TASK ITEM ▸ Search the material below for the string "connector" and extract each line that has it.

MATERIAL PROVIDED section start

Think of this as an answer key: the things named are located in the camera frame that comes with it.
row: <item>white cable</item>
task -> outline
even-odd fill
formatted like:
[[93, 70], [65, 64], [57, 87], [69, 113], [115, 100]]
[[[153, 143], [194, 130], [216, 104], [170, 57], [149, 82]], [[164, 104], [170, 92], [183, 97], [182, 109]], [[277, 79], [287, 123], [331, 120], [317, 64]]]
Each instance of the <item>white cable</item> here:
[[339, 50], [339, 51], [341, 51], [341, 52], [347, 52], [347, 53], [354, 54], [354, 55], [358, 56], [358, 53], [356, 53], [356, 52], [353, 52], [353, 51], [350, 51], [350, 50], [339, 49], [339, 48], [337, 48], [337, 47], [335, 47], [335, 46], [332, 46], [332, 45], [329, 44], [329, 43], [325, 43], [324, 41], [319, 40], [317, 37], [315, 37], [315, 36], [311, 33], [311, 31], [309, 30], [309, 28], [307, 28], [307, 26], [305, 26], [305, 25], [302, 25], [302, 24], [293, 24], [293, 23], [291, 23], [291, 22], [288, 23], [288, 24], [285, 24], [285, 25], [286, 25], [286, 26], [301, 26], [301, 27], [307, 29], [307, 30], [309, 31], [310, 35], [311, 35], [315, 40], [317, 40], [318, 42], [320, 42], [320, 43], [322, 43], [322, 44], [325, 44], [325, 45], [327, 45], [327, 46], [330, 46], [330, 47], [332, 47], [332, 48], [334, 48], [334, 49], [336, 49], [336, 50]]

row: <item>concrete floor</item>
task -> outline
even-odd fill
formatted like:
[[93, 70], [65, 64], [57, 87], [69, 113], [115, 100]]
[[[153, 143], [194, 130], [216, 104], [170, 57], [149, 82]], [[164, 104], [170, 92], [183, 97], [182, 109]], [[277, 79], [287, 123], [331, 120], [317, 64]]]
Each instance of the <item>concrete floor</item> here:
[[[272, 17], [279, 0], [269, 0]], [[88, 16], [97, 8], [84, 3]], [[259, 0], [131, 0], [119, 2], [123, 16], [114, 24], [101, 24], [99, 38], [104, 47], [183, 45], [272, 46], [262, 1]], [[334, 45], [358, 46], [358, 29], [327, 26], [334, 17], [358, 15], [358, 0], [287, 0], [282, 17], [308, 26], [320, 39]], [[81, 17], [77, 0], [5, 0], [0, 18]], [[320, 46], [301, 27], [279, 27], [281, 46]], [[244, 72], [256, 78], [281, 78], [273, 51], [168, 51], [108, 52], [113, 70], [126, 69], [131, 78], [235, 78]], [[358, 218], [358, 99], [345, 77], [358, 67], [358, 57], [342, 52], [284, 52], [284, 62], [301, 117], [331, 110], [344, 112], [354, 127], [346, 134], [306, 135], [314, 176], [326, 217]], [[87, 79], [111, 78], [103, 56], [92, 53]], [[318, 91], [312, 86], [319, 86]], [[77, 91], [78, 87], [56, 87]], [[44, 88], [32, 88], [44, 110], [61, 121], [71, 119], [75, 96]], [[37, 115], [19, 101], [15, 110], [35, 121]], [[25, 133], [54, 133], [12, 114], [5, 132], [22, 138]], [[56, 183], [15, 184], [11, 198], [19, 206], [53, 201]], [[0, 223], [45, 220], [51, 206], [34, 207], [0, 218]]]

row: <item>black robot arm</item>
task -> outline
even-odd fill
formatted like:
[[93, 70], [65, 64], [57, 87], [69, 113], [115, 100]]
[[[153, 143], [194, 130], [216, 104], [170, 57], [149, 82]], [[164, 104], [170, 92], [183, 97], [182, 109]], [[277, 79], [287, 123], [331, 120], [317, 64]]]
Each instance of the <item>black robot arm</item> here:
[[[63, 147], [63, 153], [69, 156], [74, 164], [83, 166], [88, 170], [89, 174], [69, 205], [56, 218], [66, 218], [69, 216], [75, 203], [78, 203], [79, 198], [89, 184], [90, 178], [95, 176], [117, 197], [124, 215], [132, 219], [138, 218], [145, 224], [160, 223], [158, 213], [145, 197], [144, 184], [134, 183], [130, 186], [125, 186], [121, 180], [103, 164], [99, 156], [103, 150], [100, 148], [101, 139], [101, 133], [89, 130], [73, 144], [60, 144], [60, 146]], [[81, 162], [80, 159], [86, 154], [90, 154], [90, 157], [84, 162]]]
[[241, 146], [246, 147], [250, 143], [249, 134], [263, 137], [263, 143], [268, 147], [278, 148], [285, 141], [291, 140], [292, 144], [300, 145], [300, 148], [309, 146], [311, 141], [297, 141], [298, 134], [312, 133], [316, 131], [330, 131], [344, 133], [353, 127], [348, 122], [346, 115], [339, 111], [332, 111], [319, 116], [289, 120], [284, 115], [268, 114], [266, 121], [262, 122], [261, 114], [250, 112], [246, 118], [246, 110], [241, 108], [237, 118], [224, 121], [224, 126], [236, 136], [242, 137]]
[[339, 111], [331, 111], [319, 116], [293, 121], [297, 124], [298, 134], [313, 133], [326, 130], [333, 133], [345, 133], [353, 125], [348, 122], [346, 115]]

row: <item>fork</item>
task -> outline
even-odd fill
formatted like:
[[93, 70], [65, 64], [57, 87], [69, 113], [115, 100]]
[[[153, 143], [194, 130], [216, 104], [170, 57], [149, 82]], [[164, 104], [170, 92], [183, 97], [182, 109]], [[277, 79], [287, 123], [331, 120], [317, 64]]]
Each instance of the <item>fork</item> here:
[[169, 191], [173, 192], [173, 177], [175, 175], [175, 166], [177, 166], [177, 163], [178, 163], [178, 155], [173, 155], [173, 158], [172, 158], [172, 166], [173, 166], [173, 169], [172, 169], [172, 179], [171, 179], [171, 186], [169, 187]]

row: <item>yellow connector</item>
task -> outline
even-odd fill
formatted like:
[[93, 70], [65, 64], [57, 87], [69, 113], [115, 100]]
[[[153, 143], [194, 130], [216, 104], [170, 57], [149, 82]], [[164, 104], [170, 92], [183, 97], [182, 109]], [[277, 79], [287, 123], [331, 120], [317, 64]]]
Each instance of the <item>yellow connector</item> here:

MATERIAL PROVIDED section end

TASK RESPONSE ▸
row: <item>yellow connector</item>
Each instance of the <item>yellow connector</item> here:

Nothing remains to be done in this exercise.